Brian McCullough (01:17:32):
Isn't this wasn't this the promise of 5g 5g was gonna be so fast that it was going to be. So you add that to the, to the fact that not everybody needs a computer. If you, if you just do all of your computing on your phone and you can't really tell the difference in speed between because you know, remember even if you have the best ISP in the world, you're still limited to your wifi speeds. So maybe people are just like, Hey, this is good enough. No worries.

Leo Laporte (01:18:02):
I think you nailed it. Nailed it. Yep.

Doc Rock (01:18:04):
You know another, the,

Denise Howell (01:18:05):
To that,

Leo Laporte (01:18:06):
Yeah, go ahead.

Denise Howell (01:18:08):
The PS to that is for power users. Cable can't get fiber to a lot of places. So I know that we dumped our cable to go with at and T because they could get us fiber.

Leo Laporte (01:18:22):
Yeah. At and T has been aggressive in rolling out fiber. In fact, it's interesting. Yeah, because Google had stopped doing fiber, Google fiber. They just announced, I think, five new cities and they're gonna be rolling out more fiber. So maybe this is fiber's time. It's five G's time. I agree. Both T-Mobile and Verizon are selling home internet service. Now wirelessly I for my daughter who lives near a highway. So she's near a Verizon towers. I bought it's $25 a month just getting 150 megabyte megabits down, I think 20 up for nothing. And it's just a wireless box. You're put in there, you turn it on and it works. Doc rock. You were gonna say something.

Doc Rock (01:19:04):
I was gonna say like couple of things that are going on as well. When everybody started looking at places to sort of, you know, pinch pockets a little bit, if you have, for instance, Verizon, they were doing, or your Netflix streaming doesn't count against your bill. Right? So a bunch each, one of the companies has a thing that they offer for free without, you know, using your data plan or whatever. So for instance, in, at and T it was HBO, which I think might change now that it got sold. But anyway, people are using that to watch what they need to watch or just ignoring the watching altogether and just watching the social stuff. Because like, T-Mobile has, you know, streaming, you can stream stuff on YouTube or whatever without taxing your bill. So then you don't need that at the house and you get your broadband outside at work or whatever to do the heavy lifting stuff. But most of your just consumption stuff you can do on iPad, iPhone, apple, TV, Android, TV boxes in the light. It's

Leo Laporte (01:20:04):
Kinda like the end of the landline phone, right? Mm-Hmm <affirmative> people just doing everything on their cell. It is the case that fixed wireless. That's what they call the T-Mobile and Verizon home internet. It's fixed wireless, huge growth, 816,000 new subscribers in Q4.
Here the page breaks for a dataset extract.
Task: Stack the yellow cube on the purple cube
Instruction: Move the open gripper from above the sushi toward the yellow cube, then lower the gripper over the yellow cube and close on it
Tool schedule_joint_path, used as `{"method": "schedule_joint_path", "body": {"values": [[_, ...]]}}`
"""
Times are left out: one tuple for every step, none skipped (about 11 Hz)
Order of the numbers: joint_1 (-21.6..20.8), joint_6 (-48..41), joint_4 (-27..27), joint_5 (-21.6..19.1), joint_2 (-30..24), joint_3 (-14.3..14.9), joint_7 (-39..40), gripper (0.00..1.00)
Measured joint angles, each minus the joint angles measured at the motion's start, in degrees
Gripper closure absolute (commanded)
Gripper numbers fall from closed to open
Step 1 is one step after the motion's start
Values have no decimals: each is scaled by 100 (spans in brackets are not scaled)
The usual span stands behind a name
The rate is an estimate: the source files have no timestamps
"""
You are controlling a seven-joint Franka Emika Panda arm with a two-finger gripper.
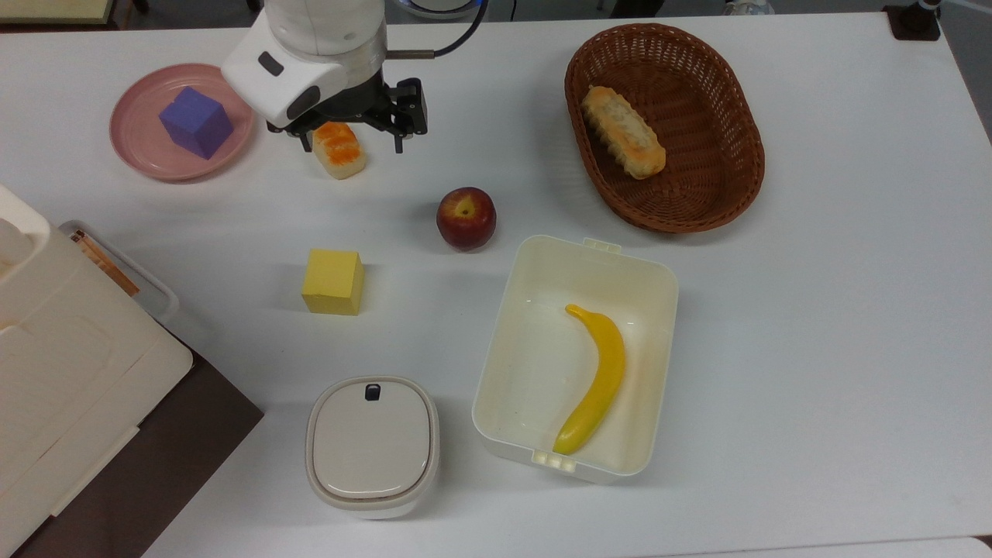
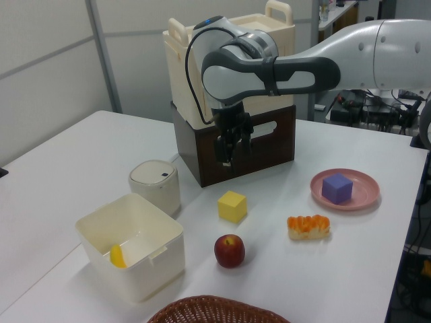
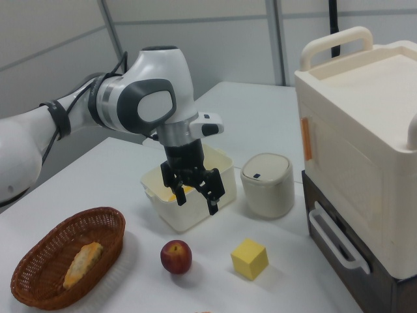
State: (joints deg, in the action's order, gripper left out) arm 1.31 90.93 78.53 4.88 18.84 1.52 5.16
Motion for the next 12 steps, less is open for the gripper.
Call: {"method": "schedule_joint_path", "body": {"values": [[14,42,5,0,14,17,-80,0],[44,123,17,0,39,25,-207,0],[82,242,41,0,91,26,-292,0],[106,422,64,0,185,28,-410,0],[137,619,93,0,299,29,-515,0],[186,809,133,0,421,29,-580,0],[235,959,153,0,550,30,-591,0],[268,1128,165,0,678,30,-593,0],[282,1310,180,0,794,30,-596,0],[284,1489,201,0,900,29,-602,0],[287,1635,244,0,978,30,-612,0],[292,1741,327,-10,1049,30,-624,0]]}}
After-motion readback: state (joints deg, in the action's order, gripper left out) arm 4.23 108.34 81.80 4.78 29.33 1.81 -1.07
Brian McCullough (01:20:20):
Wait, what was that? Eight

Leo Laporte (01:20:22):
Hun 816,000.

Brian McCullough (01:20:24):
Wow.

Leo Laporte (01:20:25):
Yeah. Yeah. So there you go. <Laugh> T-Mobile Verizon are seeing steady gains for their FWA fixed wireless services, which together picked up 816,000 subs in Q2, April, may and June of this year.
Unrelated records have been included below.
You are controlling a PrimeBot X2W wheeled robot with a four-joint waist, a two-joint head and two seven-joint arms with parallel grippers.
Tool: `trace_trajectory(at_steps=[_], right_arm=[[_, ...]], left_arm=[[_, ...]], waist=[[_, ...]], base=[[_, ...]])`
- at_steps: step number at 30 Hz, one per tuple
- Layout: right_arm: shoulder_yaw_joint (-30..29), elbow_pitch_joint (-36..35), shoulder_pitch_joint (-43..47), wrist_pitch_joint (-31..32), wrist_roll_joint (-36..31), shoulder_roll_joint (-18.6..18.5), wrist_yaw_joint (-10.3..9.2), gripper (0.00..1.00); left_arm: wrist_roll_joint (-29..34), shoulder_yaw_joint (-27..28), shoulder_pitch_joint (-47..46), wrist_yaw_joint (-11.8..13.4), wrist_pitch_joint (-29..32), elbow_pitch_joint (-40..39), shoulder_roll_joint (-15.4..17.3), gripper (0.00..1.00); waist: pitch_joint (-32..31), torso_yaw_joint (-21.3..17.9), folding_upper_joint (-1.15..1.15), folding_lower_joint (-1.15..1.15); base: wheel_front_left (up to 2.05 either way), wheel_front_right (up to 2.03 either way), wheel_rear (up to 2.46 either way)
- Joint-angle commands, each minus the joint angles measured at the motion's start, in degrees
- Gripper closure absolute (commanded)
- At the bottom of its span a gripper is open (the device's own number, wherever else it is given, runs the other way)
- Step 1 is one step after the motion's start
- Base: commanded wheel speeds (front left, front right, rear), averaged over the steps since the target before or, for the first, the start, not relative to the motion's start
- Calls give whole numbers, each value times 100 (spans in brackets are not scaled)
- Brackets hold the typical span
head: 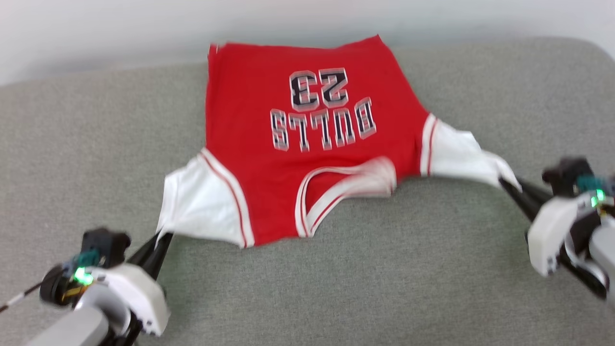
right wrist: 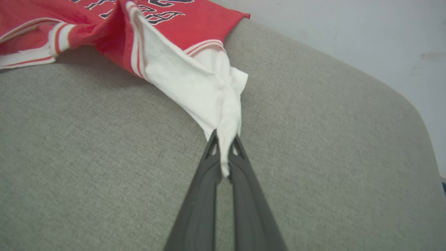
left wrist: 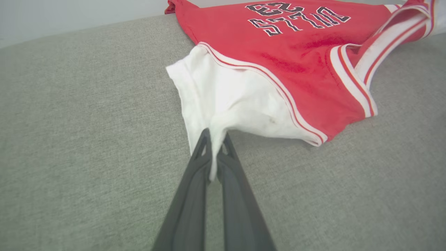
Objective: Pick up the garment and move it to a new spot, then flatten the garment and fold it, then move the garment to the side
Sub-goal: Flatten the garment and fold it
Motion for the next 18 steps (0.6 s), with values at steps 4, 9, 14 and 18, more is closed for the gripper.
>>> trace_trajectory(at_steps=[4,9,14,18], right_arm=[[-83,-64,721,-87,42,-247,-4,100],[-274,-327,1533,-98,14,-469,-5,100],[-558,-761,2327,59,40,-699,-5,100],[-836,-1073,2904,262,-1,-905,-6,100]], left_arm=[[-217,50,655,153,-65,-163,182,100],[-444,168,1405,359,-105,-427,413,100],[-590,268,2092,588,-133,-755,601,100],[-592,347,2508,748,-143,-963,686,100]], waist=[[-392,-3,0,1],[-657,-57,0,1],[-784,-98,0,1],[-813,-85,0,1]], base=[[0,0,0],[0,0,0],[0,0,0],[0,0,0]])
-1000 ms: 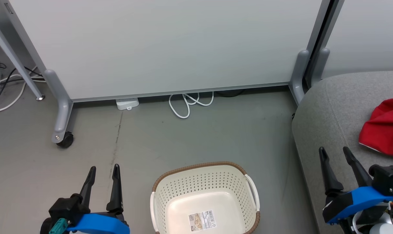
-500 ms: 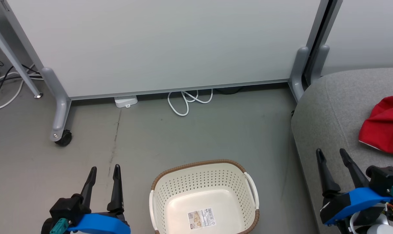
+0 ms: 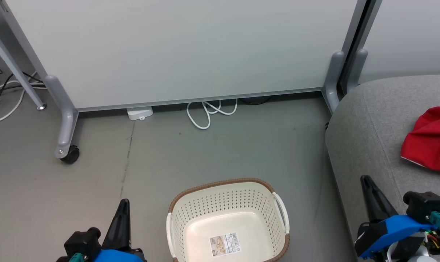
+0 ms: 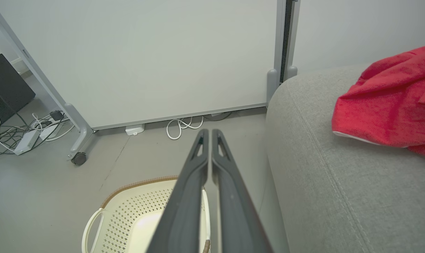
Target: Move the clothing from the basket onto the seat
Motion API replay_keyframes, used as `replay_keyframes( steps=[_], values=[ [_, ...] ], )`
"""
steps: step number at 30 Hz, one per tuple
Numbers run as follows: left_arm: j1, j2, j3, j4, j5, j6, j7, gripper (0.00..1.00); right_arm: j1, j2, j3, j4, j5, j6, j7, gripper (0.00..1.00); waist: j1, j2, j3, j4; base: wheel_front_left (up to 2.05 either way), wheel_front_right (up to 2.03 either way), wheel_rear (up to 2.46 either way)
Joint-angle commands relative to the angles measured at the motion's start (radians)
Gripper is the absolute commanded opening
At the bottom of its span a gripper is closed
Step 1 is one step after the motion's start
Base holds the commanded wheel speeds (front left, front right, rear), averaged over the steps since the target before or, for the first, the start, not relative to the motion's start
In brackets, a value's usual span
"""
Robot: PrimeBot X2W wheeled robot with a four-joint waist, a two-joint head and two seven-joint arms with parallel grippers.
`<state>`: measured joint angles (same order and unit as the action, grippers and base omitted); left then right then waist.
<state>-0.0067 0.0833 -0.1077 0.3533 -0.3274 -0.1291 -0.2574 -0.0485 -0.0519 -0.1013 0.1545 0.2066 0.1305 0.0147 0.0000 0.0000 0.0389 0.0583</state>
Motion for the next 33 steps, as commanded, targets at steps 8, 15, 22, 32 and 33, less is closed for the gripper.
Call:
replay_keyframes(
  steps=[8,15,22,32,33],
  values=[
    [-0.011,-0.001,0.019,-0.013,-0.13,0.0,0.034,0.0,-0.013,0.0,-0.008,0.013,0.137,0.0,0.016,0.0,0.0,0.0,-0.002,-0.003,0.0,0.0,0.0],
    [-0.022,-0.002,0.037,-0.023,-0.247,0.0,0.065,0.0,-0.015,0.0,-0.006,0.017,0.264,0.0,0.021,0.0,0.0,0.0,-0.004,-0.007,0.0,0.0,0.0],
    [-0.033,-0.003,0.056,-0.034,-0.368,0.0,0.098,0.0,-0.02,0.0,-0.005,0.023,0.395,0.0,0.029,0.0,0.0,0.0,-0.006,-0.01,0.0,0.0,0.0],
    [-0.044,-0.006,0.078,-0.045,-0.504,-0.001,0.136,0.0,-0.027,0.0,-0.006,0.032,0.542,0.0,0.039,0.0,0.0,0.0,-0.009,-0.015,0.0,0.0,0.0],
    [-0.045,-0.006,0.08,-0.046,-0.517,-0.001,0.14,0.0,-0.028,0.0,-0.006,0.033,0.557,0.0,0.04,0.0,0.0,0.0,-0.009,-0.015,0.0,0.0,0.0]
  ],
)
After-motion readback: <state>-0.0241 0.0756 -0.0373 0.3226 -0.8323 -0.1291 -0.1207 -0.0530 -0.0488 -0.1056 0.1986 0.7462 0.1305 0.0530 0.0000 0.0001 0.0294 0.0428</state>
Brian McCullough (01:20:43):
But again, this is what they told us was gonna happen. I just, you know, it's happening, got, got so jaded about the, that 5g showed up

Leo Laporte (01:20:51):
5G, 5g,

Brian McCullough (01:20:51):
5G. We're not having the you know, the, the telemedicine surgeries yet or whatever, but, so I thought it was overblown height, but maybe it just, it's just now happening.

Doc Rock (01:21:02):
I mean, its here's the cool thing to look out for if T-Mobile is growing at that clip. And somehow I I'm a Deadpool mobile subscriber, which runs on T-Mobile. So like if Ryan and which is Maclin can get over there and talk it up and get them to allow us to get one of these in the house. Hey it's on I'm switching.

Leo Laporte (01:21:22):
Oh yeah. Wouldn't you love a mint mobile fixed wireless. Yeah.

Doc Rock (01:21:26):
Hundred percent. I, I call it Deadpool mobile. And my, my girlfriend's other boyfriend is Ryan Reynolds. So I actually like him too. I'm like, you know, Hey, it's, it's incredible. It's absolutely incredible. And I do believe if they can figure out a way to let some of the, what I wanna call 'em N V and E but that's a hard drive <laugh> what do you call it? The smaller mobile companies.

Leo Laporte (01:21:48):
NVN OS yeah.

Doc Rock (01:21:49):
NVN OS mobile virtual. You figure out a way to those guys on where they're using some of the other, it is spread quicker. Yeah,

Leo Laporte (01:21:55):
Right?

Brian McCullough (01:21:55):
Yeah. You know what, Leo, this is also I just switched to a different carrier, which I won't name for various sponsor reasons and things like that. But yeah, we should

Leo Laporte (01:22:04):
Mention mint. Mobile is a sponsor

Brian McCullough (01:22:06):
Mint. Mobile is great.

Leo Laporte (01:22:08):
Do we? No, you don't have to say that at all. You even mention your other carrier.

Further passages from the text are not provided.